**What needs to be done**
Work through the data below and give the number of lines holding "that", nothing more.

**Recorded information**
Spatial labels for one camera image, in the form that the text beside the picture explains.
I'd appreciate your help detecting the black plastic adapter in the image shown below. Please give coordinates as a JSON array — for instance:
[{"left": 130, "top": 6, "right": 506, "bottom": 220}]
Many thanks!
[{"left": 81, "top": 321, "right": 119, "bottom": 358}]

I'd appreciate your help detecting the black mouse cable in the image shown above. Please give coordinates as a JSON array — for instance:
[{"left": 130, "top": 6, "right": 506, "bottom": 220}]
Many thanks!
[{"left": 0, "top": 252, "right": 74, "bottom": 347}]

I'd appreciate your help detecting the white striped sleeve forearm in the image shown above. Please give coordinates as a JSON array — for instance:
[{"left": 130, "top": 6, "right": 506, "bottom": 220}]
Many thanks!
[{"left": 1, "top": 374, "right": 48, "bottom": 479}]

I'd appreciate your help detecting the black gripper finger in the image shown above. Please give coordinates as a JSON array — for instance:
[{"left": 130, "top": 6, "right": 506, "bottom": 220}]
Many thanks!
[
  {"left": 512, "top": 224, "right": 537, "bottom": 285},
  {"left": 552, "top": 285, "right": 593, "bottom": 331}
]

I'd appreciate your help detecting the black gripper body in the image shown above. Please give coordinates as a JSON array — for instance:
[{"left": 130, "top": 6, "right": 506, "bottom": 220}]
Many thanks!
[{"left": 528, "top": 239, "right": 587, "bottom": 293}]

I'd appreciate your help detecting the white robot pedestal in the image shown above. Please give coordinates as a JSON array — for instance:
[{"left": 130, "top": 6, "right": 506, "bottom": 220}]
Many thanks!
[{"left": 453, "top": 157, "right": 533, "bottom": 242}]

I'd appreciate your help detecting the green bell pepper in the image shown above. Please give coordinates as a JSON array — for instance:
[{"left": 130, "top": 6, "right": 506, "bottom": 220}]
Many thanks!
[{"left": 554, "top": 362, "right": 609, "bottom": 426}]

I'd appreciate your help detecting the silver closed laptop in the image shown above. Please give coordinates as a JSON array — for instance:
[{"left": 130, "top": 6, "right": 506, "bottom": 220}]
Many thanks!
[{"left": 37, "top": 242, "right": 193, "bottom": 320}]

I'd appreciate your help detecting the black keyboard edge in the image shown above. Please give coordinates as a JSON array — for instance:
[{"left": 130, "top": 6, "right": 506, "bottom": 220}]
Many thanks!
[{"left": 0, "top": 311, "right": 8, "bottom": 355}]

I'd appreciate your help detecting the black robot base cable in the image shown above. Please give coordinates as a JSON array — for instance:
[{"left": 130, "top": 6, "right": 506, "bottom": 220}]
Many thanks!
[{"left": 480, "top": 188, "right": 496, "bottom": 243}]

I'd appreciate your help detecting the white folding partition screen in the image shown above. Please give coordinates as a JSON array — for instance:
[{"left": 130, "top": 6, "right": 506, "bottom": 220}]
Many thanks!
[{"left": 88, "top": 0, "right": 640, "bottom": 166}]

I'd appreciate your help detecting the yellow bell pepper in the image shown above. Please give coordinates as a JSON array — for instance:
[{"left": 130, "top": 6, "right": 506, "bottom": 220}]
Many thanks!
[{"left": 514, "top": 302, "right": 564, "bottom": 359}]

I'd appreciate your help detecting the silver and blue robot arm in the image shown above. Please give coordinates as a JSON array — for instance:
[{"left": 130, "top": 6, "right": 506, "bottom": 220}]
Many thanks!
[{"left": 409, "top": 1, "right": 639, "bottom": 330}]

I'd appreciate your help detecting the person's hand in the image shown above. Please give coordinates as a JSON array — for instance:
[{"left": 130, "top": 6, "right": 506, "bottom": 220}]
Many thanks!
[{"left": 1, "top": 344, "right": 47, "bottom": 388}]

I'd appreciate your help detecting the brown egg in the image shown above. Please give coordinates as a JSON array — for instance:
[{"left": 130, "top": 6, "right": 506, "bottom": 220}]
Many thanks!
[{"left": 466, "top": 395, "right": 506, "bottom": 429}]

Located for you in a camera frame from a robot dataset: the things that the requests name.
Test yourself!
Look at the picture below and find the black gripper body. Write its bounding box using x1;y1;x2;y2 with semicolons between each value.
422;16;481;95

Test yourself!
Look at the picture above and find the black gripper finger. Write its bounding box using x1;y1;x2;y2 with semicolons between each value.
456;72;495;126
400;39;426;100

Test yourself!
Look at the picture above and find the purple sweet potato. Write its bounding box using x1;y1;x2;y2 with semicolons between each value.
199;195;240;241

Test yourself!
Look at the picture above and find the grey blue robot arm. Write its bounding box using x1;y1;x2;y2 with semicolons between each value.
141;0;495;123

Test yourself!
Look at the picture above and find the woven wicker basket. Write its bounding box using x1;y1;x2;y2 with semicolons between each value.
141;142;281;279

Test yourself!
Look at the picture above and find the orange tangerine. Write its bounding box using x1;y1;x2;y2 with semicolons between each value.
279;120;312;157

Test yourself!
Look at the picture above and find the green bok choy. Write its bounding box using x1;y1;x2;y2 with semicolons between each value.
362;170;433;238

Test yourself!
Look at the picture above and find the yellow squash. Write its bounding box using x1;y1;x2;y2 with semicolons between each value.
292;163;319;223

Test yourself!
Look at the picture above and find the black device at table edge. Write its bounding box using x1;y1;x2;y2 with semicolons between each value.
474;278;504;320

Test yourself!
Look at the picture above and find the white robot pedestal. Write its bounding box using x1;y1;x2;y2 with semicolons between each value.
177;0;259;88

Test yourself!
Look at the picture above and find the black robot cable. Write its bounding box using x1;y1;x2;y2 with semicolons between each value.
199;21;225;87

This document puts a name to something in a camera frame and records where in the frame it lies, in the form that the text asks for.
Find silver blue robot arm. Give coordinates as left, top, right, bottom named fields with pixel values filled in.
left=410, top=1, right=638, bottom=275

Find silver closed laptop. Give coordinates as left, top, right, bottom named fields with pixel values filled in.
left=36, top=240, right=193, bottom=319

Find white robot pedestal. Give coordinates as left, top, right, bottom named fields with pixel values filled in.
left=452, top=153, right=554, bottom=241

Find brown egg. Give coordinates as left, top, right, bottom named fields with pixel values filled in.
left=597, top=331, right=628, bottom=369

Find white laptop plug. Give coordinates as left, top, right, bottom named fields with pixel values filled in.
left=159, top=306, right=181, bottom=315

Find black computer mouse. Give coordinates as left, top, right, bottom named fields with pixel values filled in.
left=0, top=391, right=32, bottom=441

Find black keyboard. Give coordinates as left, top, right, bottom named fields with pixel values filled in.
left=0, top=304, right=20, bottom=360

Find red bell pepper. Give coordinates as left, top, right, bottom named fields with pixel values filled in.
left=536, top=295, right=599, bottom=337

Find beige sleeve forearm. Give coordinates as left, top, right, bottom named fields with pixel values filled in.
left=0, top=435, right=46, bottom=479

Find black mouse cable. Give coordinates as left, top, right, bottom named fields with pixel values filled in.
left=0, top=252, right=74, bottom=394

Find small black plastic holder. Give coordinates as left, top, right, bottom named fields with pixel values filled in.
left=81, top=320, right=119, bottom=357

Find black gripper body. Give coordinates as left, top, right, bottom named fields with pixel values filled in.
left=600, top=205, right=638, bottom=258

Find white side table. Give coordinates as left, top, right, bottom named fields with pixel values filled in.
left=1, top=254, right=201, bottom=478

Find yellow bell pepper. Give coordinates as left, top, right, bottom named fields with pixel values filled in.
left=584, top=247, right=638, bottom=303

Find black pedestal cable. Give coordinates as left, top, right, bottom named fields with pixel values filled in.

**Expected answer**
3